Post number three of my notes from a course on Statistics and (data) Visualisation with R, presented by Lucia Michielin of the University of Edinburgh in June and July.
- Programme overview
- Class 5 - Data Collection Bias, Probability, and Distribution
- Class 6 - Hypothesis testing and the main tests
- Playtime discoveries
- Next steps: other ways to learn R
- Notes and references
|Class||Date and time||Title|
|Class 1||01 June 13:00-14:30||Intro to R and R studio|
|Class 2||02 June 13:00-14:30||Types of data and Grammar of graphs|
|Class 3||08 June 13:00-14:30||Intro to statistics and descriptive stats|
|Class 4||09 June 13:00-14:30||Boxplot and playing with Colours|
|Class 5||15 June 13:00-14:30||Data Collection Bias, Probability, and Distribution|
|Class 6||16 June 13:00-14:30||Hypothesis testings and the main tests|
|Class 7||22 June 13:00-14:30||Barcharts and cleaning the sample|
|Class 8||23 June 13:00-14:30||PCA and Cluster analysis|
|Class 9||29 June 13:00-14:30||Covariance, Regression, Similarity and Difference coefficients|
|Class 10||30 June 13:00-14:30||Recap and Bring your dataset class|
Class 5 - Data Collection Bias, Probability, and Distribution
After a quick review of the challenge from last week, an agenda for today was shared which wasn’t really followed1.
Data Collection and bias
“Data collection is the process of gathering and measuring information on targeted variables in an established system, which then enables one to answer relevant questions and evaluate outcomes. The goal for all data collection is to capture quality evidence that allows analysis to lead to the formulation of convincing and credible answers to the questions that have been posed.” (Wikipedia)

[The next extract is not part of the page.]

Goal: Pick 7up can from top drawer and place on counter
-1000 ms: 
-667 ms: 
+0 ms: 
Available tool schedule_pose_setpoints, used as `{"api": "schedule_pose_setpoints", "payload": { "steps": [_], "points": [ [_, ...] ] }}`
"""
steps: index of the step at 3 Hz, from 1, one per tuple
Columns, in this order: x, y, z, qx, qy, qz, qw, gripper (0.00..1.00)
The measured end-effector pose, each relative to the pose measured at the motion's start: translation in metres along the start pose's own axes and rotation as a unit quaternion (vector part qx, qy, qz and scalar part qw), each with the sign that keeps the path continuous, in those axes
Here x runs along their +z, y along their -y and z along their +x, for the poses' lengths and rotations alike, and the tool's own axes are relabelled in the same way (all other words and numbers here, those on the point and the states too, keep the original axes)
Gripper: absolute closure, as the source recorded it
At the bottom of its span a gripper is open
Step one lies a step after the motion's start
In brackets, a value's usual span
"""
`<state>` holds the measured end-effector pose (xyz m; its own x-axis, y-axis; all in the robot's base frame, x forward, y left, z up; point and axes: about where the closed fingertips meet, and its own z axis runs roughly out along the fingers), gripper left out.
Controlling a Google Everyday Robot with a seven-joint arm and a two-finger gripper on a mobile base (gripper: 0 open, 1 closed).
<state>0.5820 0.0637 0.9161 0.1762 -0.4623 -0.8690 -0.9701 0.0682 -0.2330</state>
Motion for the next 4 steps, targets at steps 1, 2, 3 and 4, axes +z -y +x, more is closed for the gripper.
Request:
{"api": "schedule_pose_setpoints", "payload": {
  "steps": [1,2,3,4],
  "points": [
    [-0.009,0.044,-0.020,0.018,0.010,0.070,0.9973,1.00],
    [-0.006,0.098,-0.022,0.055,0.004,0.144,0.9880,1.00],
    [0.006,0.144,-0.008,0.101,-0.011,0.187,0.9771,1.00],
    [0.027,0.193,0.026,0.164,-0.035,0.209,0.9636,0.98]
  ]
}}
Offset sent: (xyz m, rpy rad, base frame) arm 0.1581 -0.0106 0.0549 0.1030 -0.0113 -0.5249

The sample is taken from the population, but a bias is introduced when the sample is taken. One example of this is the survivorship bias.
A basic definition was given to the class, with an example from an earlier class that helped us. If we make the statement
if **A** is true then **B** is true can we infer from this that
if **B** is true then **A** is true? Clearly not, but we might be able to say
if **B** is true then **A** is more plausible. Plausibility here relates to how probably something can be.
“Probability is a numerical description of how likely an event is to occur or how likely it is that a proposition is true.” - Wikipedia
In introducing this topic, we were shown the really neat
rnorm() function that generates random data sets with specified mean and standard deviation.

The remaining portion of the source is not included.